Return nothing except the lines from the one that contains "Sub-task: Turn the" through the end of the material below, each exactly as given.
•••
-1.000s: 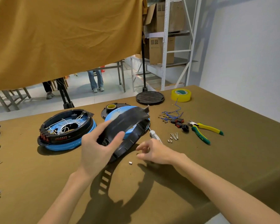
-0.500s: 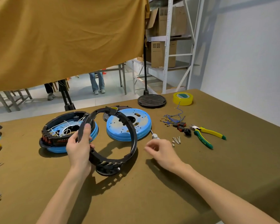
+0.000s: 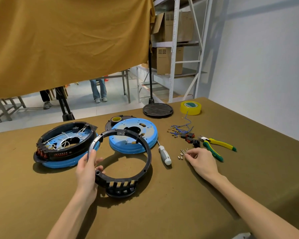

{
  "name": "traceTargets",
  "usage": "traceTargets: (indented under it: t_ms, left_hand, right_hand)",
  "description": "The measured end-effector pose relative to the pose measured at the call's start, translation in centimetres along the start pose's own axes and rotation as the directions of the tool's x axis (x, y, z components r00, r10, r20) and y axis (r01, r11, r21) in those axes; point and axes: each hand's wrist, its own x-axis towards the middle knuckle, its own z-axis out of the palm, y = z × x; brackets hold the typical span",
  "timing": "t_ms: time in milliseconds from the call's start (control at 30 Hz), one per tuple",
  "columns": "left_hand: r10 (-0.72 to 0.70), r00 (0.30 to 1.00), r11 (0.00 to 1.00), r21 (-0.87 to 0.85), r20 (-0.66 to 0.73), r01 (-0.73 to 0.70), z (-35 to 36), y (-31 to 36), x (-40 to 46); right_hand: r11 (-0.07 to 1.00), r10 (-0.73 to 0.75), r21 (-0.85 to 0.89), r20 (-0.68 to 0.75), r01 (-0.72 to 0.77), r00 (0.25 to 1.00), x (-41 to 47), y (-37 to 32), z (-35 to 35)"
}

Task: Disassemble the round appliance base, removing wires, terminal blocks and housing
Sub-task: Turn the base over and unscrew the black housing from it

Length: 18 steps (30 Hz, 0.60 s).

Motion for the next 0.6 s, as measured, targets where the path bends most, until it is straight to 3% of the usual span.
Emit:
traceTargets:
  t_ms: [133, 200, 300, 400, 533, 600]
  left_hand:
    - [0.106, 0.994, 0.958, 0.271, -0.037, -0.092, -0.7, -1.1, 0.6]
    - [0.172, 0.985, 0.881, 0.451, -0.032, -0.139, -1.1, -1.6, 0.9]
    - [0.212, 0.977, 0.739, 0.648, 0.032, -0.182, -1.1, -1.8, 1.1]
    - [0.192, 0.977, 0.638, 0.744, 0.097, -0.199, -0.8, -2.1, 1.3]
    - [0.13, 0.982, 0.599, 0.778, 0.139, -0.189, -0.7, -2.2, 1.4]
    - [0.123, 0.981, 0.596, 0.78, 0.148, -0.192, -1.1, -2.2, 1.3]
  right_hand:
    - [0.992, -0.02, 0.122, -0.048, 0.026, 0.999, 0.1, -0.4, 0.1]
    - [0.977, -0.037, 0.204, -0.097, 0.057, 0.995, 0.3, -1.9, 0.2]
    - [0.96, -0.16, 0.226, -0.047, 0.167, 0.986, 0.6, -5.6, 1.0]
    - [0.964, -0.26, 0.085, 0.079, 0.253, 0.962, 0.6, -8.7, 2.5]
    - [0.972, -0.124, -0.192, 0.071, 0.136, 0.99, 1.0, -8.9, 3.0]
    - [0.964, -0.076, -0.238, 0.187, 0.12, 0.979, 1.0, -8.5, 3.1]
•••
■ **OUTPUT**
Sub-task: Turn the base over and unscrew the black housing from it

Length: 18 steps (30 Hz, 0.60 s).

Motion for the next 0.6 s, as measured, targets where the path bends most, until it is straight to 3% of the usual span.
Emit:
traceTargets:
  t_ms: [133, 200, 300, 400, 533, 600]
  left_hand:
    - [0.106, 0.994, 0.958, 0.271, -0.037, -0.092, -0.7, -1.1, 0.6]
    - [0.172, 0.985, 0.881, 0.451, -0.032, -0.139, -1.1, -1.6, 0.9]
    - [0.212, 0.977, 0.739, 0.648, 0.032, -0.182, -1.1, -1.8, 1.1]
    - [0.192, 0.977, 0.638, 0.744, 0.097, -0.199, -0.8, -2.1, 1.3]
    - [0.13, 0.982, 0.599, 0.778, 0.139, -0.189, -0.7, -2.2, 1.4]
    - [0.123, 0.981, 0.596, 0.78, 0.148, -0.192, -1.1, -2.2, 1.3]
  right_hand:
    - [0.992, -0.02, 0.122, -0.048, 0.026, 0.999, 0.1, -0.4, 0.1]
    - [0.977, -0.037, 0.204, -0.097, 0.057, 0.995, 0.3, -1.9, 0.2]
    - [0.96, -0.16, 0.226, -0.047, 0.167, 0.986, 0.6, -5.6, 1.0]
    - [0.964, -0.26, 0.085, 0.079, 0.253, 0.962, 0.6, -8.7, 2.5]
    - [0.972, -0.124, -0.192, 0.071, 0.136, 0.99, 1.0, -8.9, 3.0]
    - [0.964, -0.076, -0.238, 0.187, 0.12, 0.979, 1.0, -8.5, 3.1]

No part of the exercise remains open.